El país cuenta con una deuda histórica en esta materia. Las promesas de modernización ferroviaria de las últimas décadas dejaron tras de sí imponentes estructuras de concreto inconclusas y rieles oxidados, perdiendo la oportunidad de conectar de forma eficiente los principales nodos industriales, poblacionales y aeroportuarios del centro y occidente del país.
1. El modelo internacional: La eficiencia de la conexión masiva
En las ciudades prósperas, la llegada a un aeropuerto no depende de la suerte en la autopista. La integración de metros y trenes de cercanías con las terminales aéreas es la norma operativa:
Conexión para pasajeros: Sistemas como el Piccadilly Line en Londres (Heathrow), el AirTrain en Nueva York (JFK), o las redes de metro en Madrid (Barajas) y Fráncfort permiten que millones de viajeros se desplacen desde el centro urbano hasta la puerta del terminal en tiempos predecibles y a una fracción del costo de un taxi o servicio privado.
Integración de carga: Aeropuertos de alto volumen logístico (como Fráncfort o Ámsterdam-Schiphol) cuentan con terminales ferroviarias de carga integradas (Rail Cargo Hubs). La carga aérea que aterriza se transfiere directamente a vagones de tren, distribuyendo mercancías masivas hacia el interior del continente de forma rápida, económica y con menor huella de carbono.
2. La tragedia de los proyectos inconclusos en Venezuela
El plan ferroviario nacional proyectado a principios de siglo tenía, en teoría, la visión de articular el territorio. Sin embargo, la corrupción, la falta de continuidad presupuestaria y la parálisis técnica dejaron proyectos clave en el olvido:
El Ferrocarril Puerto Cabello - Cagua: Diseñado para conectar el puerto marítimo más importante del país con la zona industrial de Carabobo y Aragua. Su paralización impide que la carga marítima y aérea fluya rápidamente hacia el centro del país sin saturar la autopista Regional del Centro.
El eje Maiquetía - Caracas: A pesar de la geografía compleja de la Cordillera de la Costa, la dependencia exclusiva de la autopista Caracas - La Guaira representa un riesgo permanente de aislamiento para el principal aeropuerto del país ante cualquier deslizamiento o falla estructural.
Los sistemas de Metro regionales: El estancamiento en la expansión de los metros de Valencia y Maracaibo impidió su eventual interconexión con los aeropuertos Arturo Michelena y La Chinita, relegando a estas terminales a operar sin transporte masivo directo para sus trabajadores y usuarios.

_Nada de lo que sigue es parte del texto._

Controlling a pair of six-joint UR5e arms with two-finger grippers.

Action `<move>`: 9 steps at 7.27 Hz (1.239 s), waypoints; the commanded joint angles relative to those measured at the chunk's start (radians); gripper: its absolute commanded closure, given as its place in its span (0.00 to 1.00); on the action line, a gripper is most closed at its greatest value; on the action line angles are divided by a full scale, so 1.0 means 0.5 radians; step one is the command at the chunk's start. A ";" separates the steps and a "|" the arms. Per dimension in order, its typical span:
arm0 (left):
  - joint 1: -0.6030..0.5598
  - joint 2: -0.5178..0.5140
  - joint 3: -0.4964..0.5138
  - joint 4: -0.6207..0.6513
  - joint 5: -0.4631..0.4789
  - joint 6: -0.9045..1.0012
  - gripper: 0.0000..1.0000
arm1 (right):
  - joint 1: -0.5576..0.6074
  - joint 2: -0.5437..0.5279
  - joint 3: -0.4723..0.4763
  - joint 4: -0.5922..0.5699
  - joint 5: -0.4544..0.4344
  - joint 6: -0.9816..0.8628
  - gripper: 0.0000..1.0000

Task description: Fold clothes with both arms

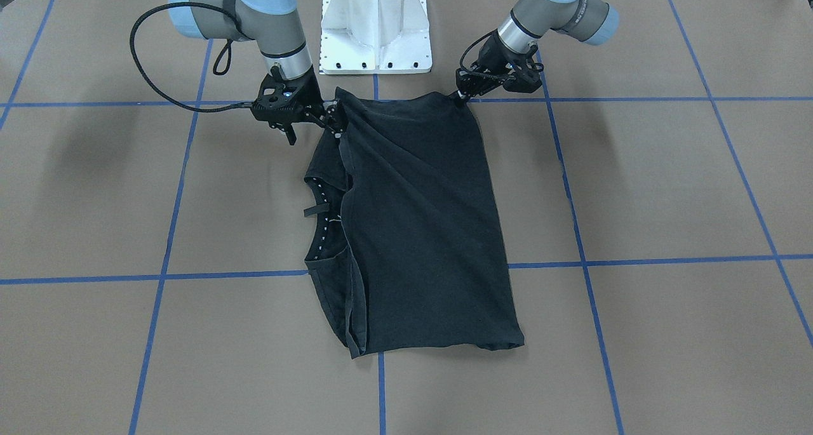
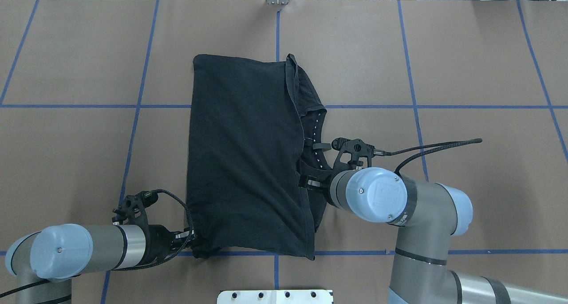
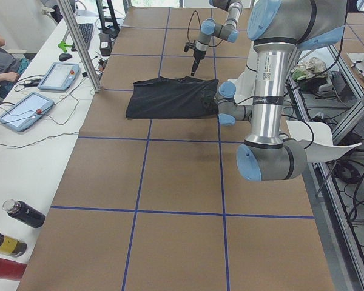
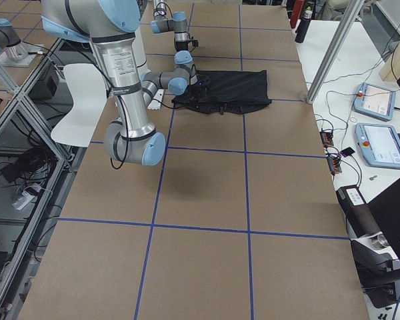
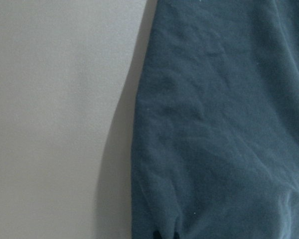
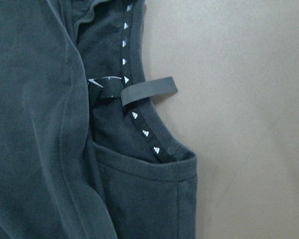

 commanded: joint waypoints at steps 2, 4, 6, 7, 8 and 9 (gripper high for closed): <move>0.001 0.000 -0.003 0.000 0.000 0.000 1.00 | -0.228 0.006 -0.004 -0.005 -0.226 0.252 0.09; 0.001 0.000 -0.003 0.000 0.000 0.000 1.00 | -0.253 0.015 -0.014 -0.005 -0.239 0.264 0.24; 0.001 0.000 -0.003 0.000 0.000 0.000 1.00 | -0.268 0.031 -0.041 -0.005 -0.263 0.280 0.36; 0.001 0.000 -0.003 0.000 0.000 0.000 1.00 | -0.274 0.031 -0.041 -0.005 -0.263 0.280 0.40; -0.002 0.000 -0.003 0.000 0.000 0.000 1.00 | -0.277 0.028 -0.056 -0.005 -0.267 0.280 0.42; -0.003 0.000 -0.006 0.000 0.000 0.000 1.00 | -0.286 0.028 -0.069 -0.005 -0.279 0.280 0.42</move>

3. El impacto económico: Menos costos operativos y más productividad
Reactivar y culminar estos proyectos con criterios de eficiencia modernos no es un lujo urbano, sino una necesidad de competitividad económica:
Reducción del costo de vida para el usuario: Acceder a un aeropuerto mediante una línea de metro o tren rápido democratiza el viaje aéreo. El pasajero corporativo o el trabajador aeroportuario reduce de forma drástica su gasto diario en movilidad.
Eficiencia en la cadena de suministro (Carga Aérea): La carga de alto valor agregado (medicamentos, repuestos industriales, productos perecederos) que ingresa por vía aérea requiere una distribución terrestre inmediata. Un sistema ferroviario conectado a los aeropuertos permite mover toneladas de mercancía directamente a zonas industriales o centros de distribución sin depender del transporte de carga pesado por carretera.
Descongestionamiento y conservación vial: Transferir el flujo de pasajeros y carga pesada hacia las vías férreas prolonga la vida útil de las autopistas nacionales y reduce el consumo de combustible en el transporte terrestre.
Un replanteamiento obligatorio para la reconstrucción
Cuando Venezuela inicie un proceso real de recuperación económica, la reconstrucción de la infraestructura no podrá limitarse a emparchar autopistas. La verdadera modernización requerirá modelos de Alianzas Público-Privadas (APP) y concesiones internacionales para auditar, rediseñar y culminar los trazados ferroviarios e interconectarlos con los aeropuertos estratégicos.
Un país que aspire a captar inversión, fomentar el turismo y dinamizar su industria necesita que sus ciudadanos y sus mercancías se muevan a la velocidad del siglo XXI. Conectar los rieles con las pistas de aterrizaje es el primer paso para salir del aislamiento logístico.